Loin des caricatures, notre prise de position est lucide et sereine : le débat sur le projet de Constitution européenne ne peut plus être réduit au traditionnel affrontement entre pro et anti-européens. Et, parce que nous ne voulons pas le subir mais bien construire notre idéal d'une Europe de paix, de démocratie, de progrès social, et une Europe fédérale et démocratique, nous devons aujourd'hui nous engager dans le débat sur cette Constitution, à notre manière et à notre échelle, c'est-à-dire comme une organisation syndicale étudiante, en analysant les conséquences que pourrait avoir l'adoption du traité pour la jeunesse, les étudiants, et les salariés.
Or nous refusons l'orientation libérale de la construction européenne que la Constitution veut entériner et poursuivre, alors même qu'un texte constitutionnel ne devrait pas figer de politiques qu'elles quelles soient. Nous refusons un texte qui définit les contours et le contenu d'une Europe où le libéralisme et le marché sont les seules référence et les seules règles de fonctionnement économique possible, une Europe qui contraint les Etats à mener des politiques de concurrence ouvrant au sein de l'Union européenne une course au dumping fiscal et social, une Europe qui fait du démantèlement des droits sociaux une règle de fonctionnement, une Europe où les services publics sont attaqués ou tout simplement non définis, laissant de ce fait la porte ouverte à toutes les attaques et à toutes les remises en cause. Nous refusons enfin un texte qui nous empêchera dans l'avenir de décider librement des choix économiques et sociaux qui nous concernent, parce que sa révision est rendue mécaniquement et politiquement impossible par la règle de l'unanimité.
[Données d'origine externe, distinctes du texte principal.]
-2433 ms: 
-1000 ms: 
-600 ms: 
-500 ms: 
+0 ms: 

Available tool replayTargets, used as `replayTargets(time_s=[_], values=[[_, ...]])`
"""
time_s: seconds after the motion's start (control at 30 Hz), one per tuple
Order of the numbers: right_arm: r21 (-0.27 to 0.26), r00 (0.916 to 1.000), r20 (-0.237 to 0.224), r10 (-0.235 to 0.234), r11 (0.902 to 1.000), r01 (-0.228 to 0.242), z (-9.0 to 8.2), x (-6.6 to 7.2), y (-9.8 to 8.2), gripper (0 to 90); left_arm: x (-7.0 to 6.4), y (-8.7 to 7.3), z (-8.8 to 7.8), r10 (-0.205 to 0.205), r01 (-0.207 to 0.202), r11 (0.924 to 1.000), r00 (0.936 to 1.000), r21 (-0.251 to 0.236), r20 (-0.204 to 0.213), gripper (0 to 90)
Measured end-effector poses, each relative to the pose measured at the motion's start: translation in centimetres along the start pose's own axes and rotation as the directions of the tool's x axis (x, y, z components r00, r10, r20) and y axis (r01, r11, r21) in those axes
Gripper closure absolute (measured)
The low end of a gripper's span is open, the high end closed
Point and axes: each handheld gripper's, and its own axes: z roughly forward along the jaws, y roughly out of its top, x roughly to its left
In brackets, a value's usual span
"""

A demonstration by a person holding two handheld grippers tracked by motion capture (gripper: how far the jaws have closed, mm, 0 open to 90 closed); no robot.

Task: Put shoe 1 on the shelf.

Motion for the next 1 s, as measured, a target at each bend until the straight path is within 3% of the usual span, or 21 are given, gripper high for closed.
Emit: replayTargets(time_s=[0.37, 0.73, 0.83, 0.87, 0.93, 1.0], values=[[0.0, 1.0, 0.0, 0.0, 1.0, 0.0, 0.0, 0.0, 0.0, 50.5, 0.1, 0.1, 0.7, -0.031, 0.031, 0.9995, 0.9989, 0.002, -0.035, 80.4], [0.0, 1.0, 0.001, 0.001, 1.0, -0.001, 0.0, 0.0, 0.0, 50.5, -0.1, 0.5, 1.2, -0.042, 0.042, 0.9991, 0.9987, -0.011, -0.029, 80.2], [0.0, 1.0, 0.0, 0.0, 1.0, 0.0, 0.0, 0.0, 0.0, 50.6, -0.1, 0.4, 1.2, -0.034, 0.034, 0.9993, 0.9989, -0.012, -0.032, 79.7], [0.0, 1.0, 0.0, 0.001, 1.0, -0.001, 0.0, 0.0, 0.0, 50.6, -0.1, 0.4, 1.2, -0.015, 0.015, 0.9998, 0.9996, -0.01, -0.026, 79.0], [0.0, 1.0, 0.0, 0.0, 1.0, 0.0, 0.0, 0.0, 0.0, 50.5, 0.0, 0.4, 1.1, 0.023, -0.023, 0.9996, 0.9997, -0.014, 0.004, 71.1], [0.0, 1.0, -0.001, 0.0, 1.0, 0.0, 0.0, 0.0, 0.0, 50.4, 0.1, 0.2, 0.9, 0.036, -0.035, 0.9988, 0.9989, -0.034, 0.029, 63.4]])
De plus, nous rejetons un texte qui empêche toute indépendance européenne en matière de défense. Nous refusons également un texte qui ouvre la possibilité à des remises en causes du droit des femmes et de la laïcité.
Enfin, parce que nous refusons des politiques éducatives européennes s'appuyant sur la mise en concurrence des établissements et des étudiants ; parce que seul le service public d'éducation constitue une garantie protectrice des droits, des conditions d'études et de formations de qualité ; parce que notre projet pour une Europe des droits étudiants passe par la mise en place de critères de convergences et par une harmonisation par le haut entre les différents systèmes éducatifs européens nous ne pouvons que rejeter les dispositions contenues dans la constitution.